→ **TASK STATEMENT**: I need every line of the material below that includes the string "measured".

→ **SUPPLIED MATERIAL**:
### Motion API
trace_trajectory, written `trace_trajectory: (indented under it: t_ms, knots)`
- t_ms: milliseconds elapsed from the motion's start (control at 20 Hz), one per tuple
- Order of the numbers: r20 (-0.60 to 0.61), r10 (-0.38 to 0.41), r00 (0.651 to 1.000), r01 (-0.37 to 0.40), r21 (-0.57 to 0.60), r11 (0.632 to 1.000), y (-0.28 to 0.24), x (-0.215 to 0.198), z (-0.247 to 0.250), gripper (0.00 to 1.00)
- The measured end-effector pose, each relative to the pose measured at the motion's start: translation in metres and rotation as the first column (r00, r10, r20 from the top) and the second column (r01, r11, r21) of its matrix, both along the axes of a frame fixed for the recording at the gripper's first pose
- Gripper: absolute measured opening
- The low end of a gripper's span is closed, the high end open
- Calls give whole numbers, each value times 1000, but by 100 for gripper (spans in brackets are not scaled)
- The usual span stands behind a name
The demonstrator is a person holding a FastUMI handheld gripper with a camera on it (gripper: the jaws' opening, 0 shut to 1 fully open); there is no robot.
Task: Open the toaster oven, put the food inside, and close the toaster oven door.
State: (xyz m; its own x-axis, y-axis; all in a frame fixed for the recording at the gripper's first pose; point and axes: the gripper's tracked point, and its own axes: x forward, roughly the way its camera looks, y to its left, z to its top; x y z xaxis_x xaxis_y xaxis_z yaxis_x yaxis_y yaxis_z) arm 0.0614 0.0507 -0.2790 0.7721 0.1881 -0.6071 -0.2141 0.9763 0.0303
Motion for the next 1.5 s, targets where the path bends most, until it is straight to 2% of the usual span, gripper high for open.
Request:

→ **TASK ANSWER**:
- The measured end-effector pose, each relative to the pose measured at the motion's start: translation in metres and rotation as the first column (r00, r10, r20 from the top) and the second column (r01, r11, r21) of its matrix, both along the axes of a frame fixed for the recording at the gripper's first pose
- Gripper: absolute measured opening

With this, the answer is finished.